> Data excerpts:
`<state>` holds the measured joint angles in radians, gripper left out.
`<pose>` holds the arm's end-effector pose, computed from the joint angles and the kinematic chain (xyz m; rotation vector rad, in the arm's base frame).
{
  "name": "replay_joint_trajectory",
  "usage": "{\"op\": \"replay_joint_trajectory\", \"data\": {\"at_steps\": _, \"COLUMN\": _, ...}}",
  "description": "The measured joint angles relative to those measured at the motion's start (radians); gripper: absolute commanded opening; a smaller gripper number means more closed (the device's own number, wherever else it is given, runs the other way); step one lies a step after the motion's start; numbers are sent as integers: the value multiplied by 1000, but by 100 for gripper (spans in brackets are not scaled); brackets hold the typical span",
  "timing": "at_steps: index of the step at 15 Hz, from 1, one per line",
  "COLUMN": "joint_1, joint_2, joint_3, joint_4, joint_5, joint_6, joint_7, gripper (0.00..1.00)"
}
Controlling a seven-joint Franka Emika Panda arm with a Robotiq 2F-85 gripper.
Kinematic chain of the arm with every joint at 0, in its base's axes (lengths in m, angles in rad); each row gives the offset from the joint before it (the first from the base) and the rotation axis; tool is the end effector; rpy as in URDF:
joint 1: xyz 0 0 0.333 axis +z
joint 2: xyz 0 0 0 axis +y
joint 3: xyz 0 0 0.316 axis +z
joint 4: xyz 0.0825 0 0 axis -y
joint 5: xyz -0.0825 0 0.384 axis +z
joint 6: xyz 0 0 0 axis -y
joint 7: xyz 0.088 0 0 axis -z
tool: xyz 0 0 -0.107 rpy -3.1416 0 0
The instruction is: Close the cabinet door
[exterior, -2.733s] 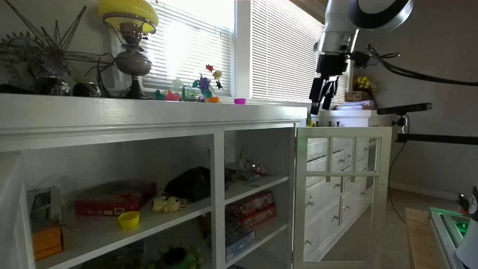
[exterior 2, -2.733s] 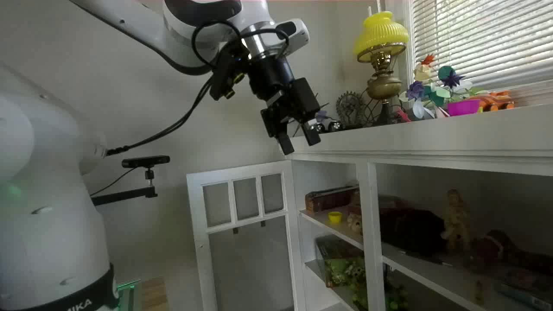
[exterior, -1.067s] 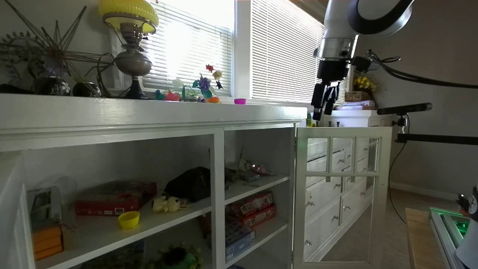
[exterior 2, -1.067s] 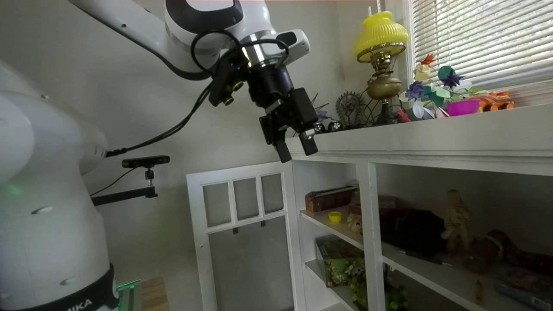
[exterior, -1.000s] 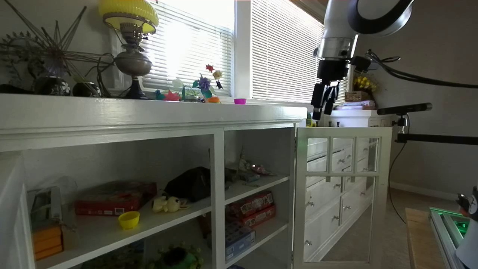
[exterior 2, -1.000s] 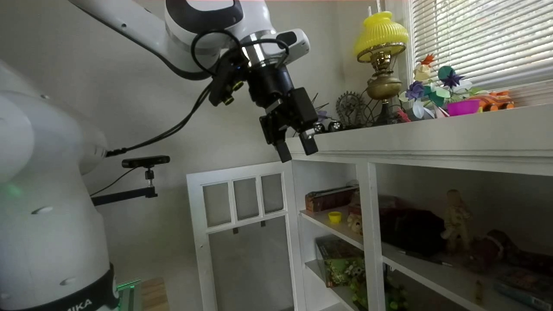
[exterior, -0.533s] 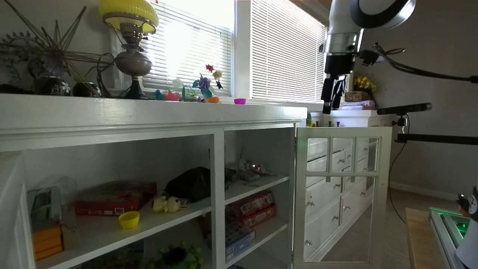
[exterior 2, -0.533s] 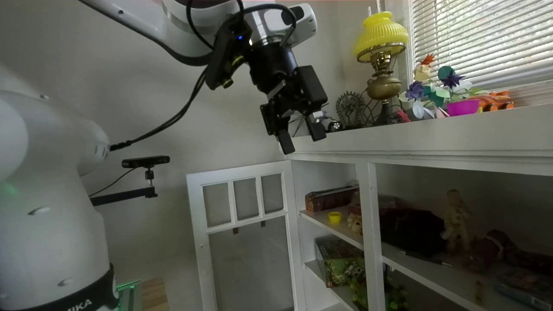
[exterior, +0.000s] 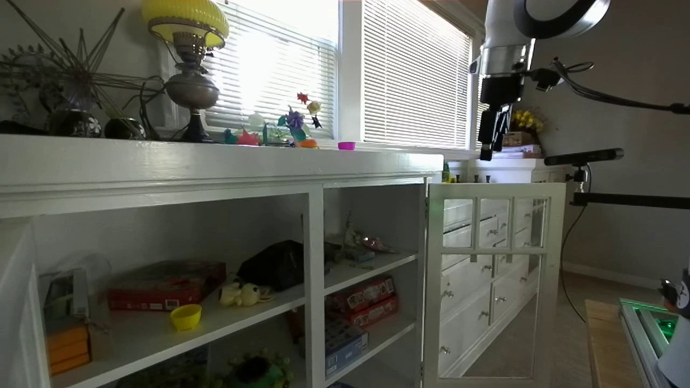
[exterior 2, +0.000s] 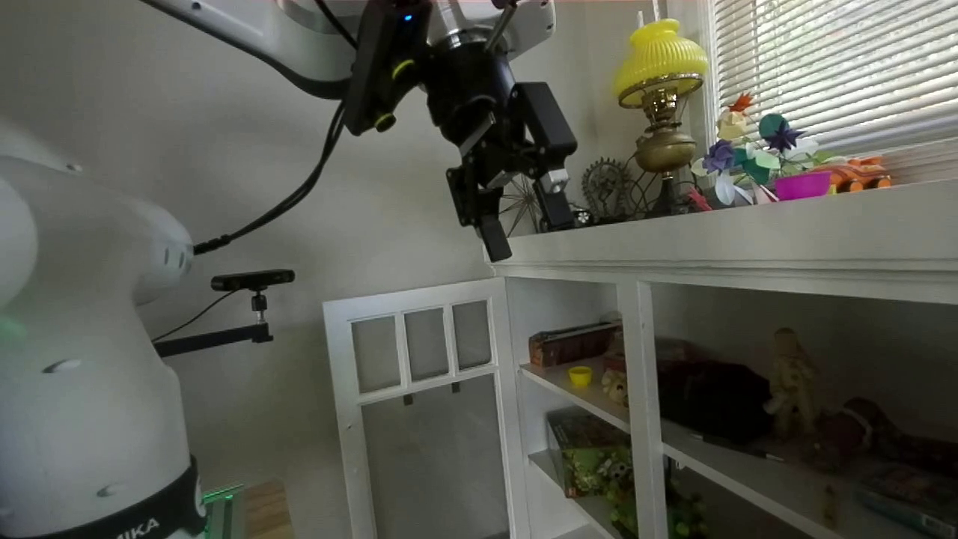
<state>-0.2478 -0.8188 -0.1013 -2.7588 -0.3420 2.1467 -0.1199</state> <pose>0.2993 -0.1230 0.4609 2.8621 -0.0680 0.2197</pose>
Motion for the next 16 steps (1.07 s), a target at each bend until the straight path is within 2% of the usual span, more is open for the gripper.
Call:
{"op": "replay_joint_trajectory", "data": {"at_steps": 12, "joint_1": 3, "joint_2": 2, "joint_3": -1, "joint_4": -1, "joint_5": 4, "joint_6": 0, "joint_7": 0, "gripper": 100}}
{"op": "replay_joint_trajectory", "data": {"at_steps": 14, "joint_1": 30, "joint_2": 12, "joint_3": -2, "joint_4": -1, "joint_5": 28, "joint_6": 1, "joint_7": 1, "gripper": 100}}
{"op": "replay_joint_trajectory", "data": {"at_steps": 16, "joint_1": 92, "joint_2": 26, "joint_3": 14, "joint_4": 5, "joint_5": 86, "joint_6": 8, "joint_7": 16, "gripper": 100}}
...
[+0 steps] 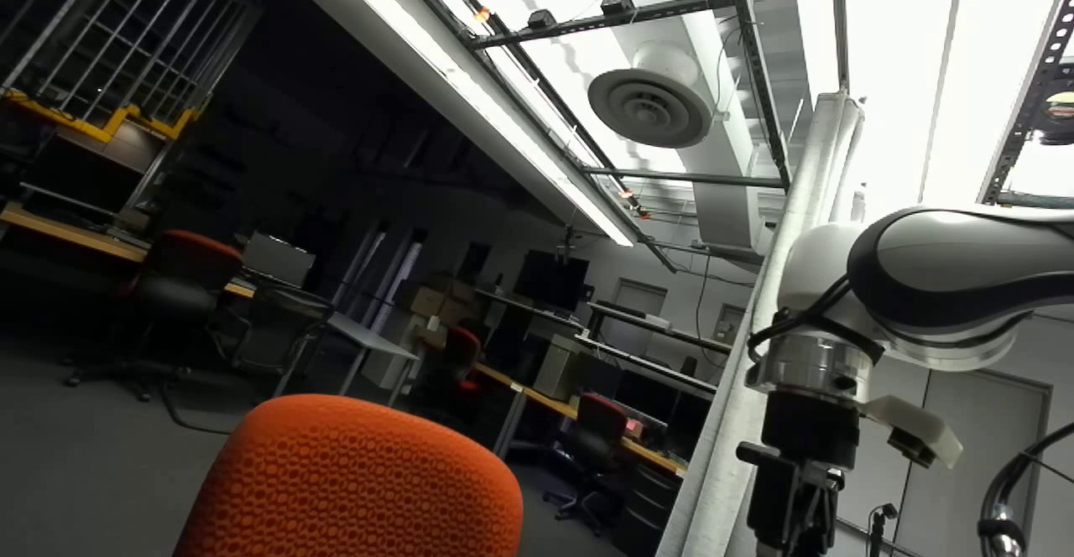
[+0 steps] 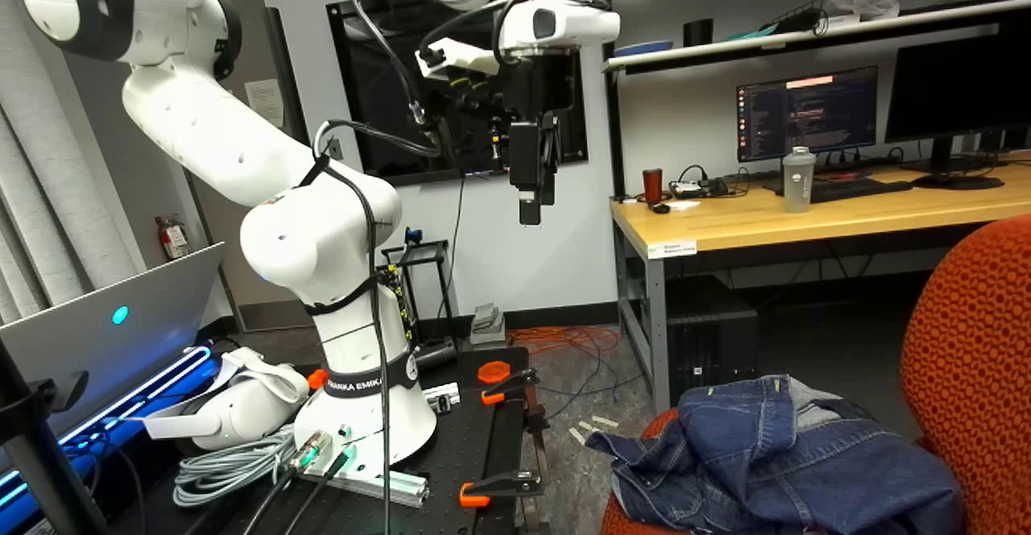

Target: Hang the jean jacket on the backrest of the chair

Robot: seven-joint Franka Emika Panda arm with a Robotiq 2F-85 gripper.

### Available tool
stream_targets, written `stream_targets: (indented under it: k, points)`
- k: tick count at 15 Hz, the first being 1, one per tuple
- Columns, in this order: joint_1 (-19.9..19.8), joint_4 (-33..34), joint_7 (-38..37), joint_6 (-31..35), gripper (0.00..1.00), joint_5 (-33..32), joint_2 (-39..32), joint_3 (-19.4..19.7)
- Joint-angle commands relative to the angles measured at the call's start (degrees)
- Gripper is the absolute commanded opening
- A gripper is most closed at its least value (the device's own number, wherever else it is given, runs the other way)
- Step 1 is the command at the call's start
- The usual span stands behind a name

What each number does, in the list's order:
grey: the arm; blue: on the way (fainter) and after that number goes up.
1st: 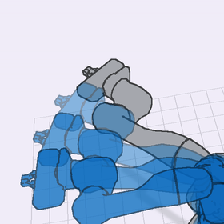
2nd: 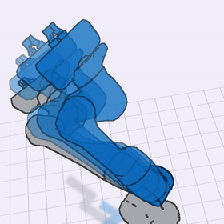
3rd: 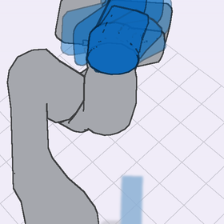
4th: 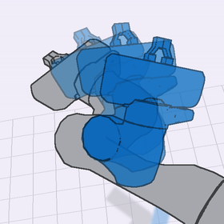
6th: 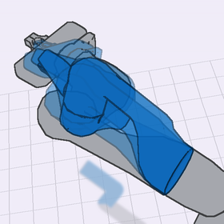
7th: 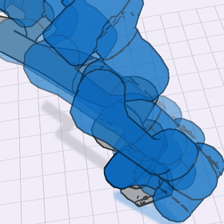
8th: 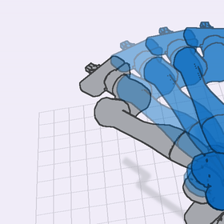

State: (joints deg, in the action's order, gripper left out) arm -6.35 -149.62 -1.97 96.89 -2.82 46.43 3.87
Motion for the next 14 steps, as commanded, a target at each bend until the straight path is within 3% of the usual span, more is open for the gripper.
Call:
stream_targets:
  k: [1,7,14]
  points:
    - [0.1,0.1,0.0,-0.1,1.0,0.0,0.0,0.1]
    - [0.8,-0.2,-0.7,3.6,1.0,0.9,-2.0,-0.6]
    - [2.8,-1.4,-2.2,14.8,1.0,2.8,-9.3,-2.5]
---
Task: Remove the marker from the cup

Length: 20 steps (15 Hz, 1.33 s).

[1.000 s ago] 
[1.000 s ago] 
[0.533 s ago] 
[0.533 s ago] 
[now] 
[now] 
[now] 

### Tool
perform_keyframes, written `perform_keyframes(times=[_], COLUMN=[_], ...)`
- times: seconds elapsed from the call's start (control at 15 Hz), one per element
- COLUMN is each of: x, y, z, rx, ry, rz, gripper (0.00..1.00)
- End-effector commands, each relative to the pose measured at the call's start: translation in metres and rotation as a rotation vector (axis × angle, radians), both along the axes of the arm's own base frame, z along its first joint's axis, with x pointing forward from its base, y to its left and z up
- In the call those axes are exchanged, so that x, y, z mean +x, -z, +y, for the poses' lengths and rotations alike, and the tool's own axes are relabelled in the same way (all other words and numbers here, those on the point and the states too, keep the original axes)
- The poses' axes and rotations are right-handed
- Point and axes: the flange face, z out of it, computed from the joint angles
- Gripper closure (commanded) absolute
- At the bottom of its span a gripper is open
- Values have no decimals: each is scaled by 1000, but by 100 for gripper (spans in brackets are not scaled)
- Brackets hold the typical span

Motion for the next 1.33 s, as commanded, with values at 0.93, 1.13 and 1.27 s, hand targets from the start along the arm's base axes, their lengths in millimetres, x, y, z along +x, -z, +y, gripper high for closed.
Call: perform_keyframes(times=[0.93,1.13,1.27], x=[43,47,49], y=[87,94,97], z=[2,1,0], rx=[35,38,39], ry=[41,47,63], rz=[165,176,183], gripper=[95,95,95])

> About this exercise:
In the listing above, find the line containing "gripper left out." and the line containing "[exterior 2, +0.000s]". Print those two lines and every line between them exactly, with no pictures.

> Written response:
`<state>` holds the measured joint angles in radians, gripper left out.
`<pose>` holds the arm's end-effector pose, computed from the joint angles and the kinematic chain (xyz m; rotation vector rad, in the arm's base frame).
{
  "name": "replay_joint_trajectory",
  "usage": "{\"op\": \"replay_joint_trajectory\", \"data\": {\"at_steps\": _, \"COLUMN\": _, ...}}",
  "description": "The measured joint angles relative to those measured at the motion's start (radians); gripper: absolute commanded opening; a smaller gripper number means more closed (the device's own number, wherever else it is given, runs the other way); step one lies a step after the motion's start; numbers are sent as integers: the value multiplied by 1000, but by 100 for gripper (spans in brackets are not scaled); brackets hold the typical span",
  "timing": "at_steps: index of the step at 15 Hz, from 1, one per line",
  "COLUMN": "joint_1, joint_2, joint_3, joint_4, joint_5, joint_6, joint_7, gripper (0.00..1.00)"
}
Controlling a seven-joint Franka Emika Panda arm with a Robotiq 2F-85 gripper.
Kinematic chain of the arm with every joint at 0, in its base's axes (lengths in m, angles in rad); each row gives the offset from the joint before it (the first from the base) and the rotation axis; tool is the end effector; rpy as in URDF:
joint 1: xyz 0 0 0.333 axis +z
joint 2: xyz 0 0 0 axis +y
joint 3: xyz 0 0 0.316 axis +z
joint 4: xyz 0.0825 0 0 axis -y
joint 5: xyz -0.0825 0 0.384 axis +z
joint 6: xyz 0 0 0 axis -y
joint 7: xyz 0.088 0 0 axis -z
tool: xyz 0 0 -0.107 rpy -3.1416 0 0
The instruction is: Close the cabinet door
[exterior, -2.733s] 
[exterior 2, -2.733s] 
[exterior, -1.067s] 
[exterior 2, -1.067s] 
[exterior, -1.000s] 
[exterior 2, -1.000s] 
[exterior, -0.533s] 
[exterior 2, -0.533s] 
[exterior, +0.000s] 
[exterior 2, +0.000s] 

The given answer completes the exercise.